» **PROBLEM STATEMENT**
Retype, word for word, every line of the records below starting at the one that contains "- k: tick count" and ending at the one that contains "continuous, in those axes"; include both of those lines and nothing more.
________________
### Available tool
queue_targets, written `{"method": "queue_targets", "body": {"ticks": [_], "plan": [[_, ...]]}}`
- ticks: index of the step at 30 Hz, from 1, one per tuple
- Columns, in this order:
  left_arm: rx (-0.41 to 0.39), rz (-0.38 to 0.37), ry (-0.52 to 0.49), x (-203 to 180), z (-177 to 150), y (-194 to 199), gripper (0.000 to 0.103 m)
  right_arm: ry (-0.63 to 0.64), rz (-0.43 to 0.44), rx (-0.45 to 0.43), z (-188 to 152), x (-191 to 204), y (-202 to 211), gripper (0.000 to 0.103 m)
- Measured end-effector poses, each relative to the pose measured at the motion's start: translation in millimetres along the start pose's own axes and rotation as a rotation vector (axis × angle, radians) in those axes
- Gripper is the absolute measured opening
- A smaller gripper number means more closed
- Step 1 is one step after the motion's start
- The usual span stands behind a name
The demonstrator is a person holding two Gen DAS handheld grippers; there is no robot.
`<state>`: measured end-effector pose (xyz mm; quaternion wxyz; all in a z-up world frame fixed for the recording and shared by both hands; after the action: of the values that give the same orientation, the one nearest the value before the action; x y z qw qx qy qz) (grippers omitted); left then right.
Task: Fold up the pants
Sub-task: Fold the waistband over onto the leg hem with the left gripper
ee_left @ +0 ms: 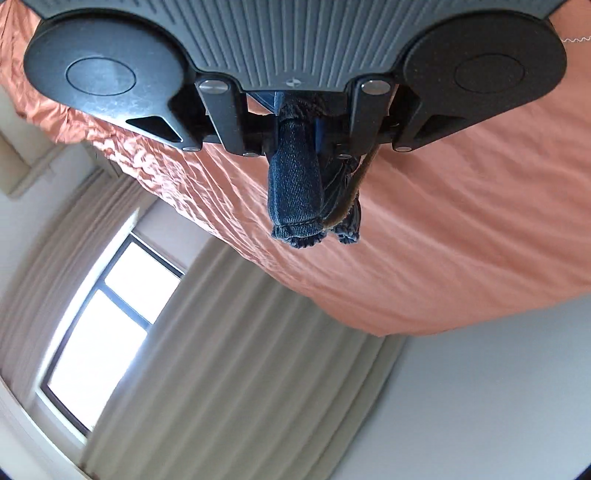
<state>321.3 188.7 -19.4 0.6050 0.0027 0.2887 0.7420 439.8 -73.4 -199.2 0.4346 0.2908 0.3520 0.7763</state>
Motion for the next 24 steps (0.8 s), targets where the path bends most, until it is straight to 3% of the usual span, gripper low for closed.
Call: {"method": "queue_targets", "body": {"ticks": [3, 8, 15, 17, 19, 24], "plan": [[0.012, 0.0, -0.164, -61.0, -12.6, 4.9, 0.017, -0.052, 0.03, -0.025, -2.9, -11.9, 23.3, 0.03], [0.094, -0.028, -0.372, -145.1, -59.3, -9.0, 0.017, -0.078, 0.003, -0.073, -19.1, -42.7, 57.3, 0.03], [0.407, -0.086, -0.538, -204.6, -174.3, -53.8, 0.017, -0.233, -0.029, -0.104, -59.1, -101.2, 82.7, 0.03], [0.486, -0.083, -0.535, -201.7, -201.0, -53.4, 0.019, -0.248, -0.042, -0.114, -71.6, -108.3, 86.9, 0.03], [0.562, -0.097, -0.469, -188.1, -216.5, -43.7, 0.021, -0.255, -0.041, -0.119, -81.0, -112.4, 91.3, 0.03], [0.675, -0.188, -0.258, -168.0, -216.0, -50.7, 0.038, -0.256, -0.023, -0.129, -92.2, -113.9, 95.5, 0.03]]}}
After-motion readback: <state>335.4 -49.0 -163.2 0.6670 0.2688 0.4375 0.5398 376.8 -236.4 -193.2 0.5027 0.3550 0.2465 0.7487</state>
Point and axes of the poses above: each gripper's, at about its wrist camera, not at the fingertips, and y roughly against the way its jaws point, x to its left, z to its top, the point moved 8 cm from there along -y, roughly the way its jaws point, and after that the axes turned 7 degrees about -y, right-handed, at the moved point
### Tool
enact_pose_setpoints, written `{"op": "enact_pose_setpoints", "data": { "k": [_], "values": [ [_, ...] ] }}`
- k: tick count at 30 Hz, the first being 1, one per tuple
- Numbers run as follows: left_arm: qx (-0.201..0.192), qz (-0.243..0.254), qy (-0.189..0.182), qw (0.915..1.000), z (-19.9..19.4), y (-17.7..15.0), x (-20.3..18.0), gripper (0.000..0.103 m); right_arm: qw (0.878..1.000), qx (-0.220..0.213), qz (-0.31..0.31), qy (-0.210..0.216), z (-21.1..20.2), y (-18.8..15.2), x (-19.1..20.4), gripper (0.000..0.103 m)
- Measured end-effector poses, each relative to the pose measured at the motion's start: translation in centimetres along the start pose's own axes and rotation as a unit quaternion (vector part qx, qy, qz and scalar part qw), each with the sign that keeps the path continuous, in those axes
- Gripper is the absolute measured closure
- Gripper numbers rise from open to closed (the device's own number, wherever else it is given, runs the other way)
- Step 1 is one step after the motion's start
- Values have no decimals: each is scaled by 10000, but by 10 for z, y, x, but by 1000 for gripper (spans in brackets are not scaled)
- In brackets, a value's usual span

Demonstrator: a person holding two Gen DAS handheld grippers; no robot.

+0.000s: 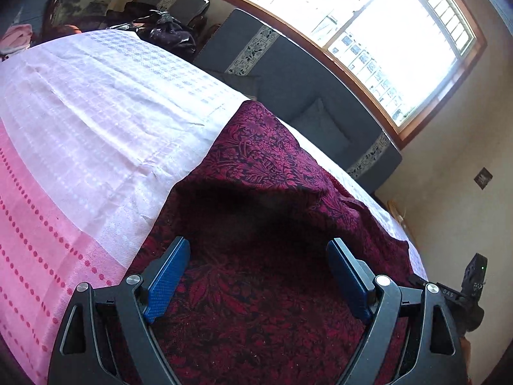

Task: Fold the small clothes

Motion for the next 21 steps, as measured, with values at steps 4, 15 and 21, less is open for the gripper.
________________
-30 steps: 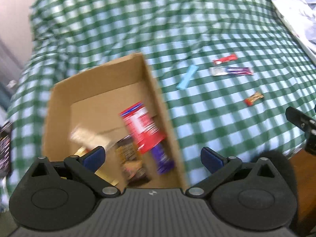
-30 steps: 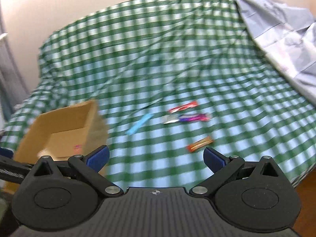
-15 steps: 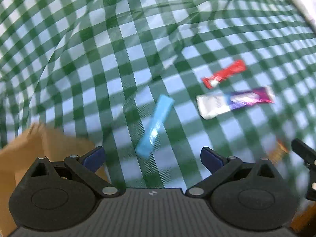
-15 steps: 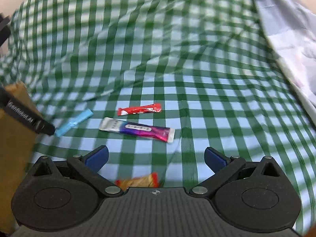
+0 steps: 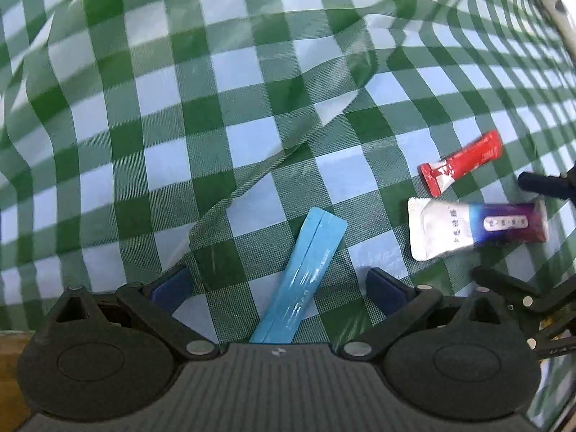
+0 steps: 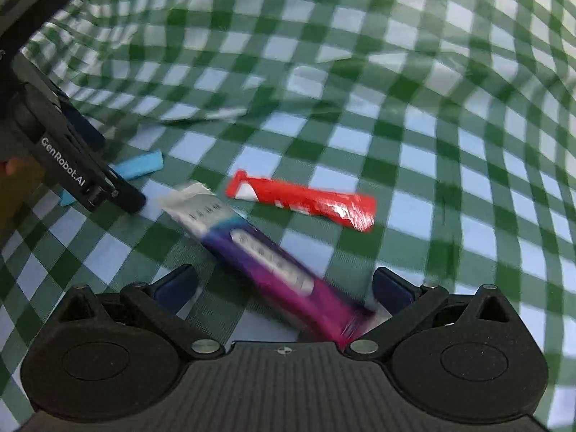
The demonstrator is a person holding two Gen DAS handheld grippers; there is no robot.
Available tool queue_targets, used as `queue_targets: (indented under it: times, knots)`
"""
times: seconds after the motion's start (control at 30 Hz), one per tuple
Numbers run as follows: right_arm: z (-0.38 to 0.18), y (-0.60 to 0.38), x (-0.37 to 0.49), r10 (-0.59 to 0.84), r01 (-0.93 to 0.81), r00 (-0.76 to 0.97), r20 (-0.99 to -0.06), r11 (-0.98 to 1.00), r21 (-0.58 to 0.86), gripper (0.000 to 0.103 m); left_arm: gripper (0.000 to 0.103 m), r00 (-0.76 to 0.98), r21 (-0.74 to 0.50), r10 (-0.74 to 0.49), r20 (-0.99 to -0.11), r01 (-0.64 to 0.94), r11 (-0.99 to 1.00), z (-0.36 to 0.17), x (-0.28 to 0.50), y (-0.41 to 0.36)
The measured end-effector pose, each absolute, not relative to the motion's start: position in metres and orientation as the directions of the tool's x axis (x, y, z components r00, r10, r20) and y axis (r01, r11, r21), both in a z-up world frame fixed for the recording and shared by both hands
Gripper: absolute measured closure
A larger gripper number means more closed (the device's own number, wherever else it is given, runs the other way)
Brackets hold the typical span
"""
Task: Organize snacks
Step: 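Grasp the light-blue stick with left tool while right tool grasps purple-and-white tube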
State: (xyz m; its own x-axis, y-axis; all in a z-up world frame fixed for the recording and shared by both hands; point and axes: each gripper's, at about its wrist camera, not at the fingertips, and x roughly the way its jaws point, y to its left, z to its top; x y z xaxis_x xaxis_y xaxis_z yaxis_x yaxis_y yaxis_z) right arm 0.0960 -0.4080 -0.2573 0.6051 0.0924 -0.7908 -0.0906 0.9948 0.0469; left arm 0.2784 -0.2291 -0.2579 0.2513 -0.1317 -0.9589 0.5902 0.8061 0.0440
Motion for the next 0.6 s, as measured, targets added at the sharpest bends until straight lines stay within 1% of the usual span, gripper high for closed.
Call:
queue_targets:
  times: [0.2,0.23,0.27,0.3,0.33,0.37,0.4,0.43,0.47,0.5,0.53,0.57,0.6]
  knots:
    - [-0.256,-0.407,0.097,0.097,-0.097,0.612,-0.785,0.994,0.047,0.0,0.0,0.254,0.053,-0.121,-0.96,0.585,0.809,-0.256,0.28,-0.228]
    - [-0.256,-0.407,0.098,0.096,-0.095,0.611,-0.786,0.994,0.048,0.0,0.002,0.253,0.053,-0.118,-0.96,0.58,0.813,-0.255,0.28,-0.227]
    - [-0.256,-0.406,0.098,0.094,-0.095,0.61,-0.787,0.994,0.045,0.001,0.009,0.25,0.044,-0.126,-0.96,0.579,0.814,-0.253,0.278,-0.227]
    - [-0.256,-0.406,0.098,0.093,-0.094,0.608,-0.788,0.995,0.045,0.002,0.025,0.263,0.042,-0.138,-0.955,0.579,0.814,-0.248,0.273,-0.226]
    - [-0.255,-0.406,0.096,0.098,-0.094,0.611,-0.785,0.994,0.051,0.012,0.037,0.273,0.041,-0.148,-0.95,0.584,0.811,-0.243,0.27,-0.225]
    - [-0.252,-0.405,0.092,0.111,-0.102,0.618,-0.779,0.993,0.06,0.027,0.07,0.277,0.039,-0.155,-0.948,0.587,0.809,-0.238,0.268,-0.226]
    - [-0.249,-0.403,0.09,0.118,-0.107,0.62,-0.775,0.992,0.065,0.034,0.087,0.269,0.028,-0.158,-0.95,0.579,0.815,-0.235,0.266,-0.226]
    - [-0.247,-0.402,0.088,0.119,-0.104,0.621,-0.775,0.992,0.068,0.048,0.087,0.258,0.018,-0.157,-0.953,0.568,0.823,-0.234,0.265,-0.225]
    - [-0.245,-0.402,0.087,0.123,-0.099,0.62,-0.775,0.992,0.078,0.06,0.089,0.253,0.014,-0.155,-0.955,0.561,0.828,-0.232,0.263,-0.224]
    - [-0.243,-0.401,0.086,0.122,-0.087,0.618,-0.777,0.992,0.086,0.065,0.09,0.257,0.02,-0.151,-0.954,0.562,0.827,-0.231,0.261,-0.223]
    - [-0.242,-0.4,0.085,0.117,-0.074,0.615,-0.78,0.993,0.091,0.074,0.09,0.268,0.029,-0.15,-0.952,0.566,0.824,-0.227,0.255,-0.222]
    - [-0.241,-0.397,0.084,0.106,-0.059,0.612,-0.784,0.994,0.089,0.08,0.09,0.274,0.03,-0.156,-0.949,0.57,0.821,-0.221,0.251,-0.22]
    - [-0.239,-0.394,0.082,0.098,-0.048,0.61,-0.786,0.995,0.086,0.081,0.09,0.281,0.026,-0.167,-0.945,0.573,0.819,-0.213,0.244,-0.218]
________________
» **ANSWER BOX**
- k: tick count at 30 Hz, the first being 1, one per tuple
- Numbers run as follows: left_arm: qx (-0.201..0.192), qz (-0.243..0.254), qy (-0.189..0.182), qw (0.915..1.000), z (-19.9..19.4), y (-17.7..15.0), x (-20.3..18.0), gripper (0.000..0.103 m); right_arm: qw (0.878..1.000), qx (-0.220..0.213), qz (-0.31..0.31), qy (-0.210..0.216), z (-21.1..20.2), y (-18.8..15.2), x (-19.1..20.4), gripper (0.000..0.103 m)
- Measured end-effector poses, each relative to the pose measured at the motion's start: translation in centimetres along the start pose's own axes and rotation as a unit quaternion (vector part qx, qy, qz and scalar part qw), each with the sign that keeps the path continuous, in those axes

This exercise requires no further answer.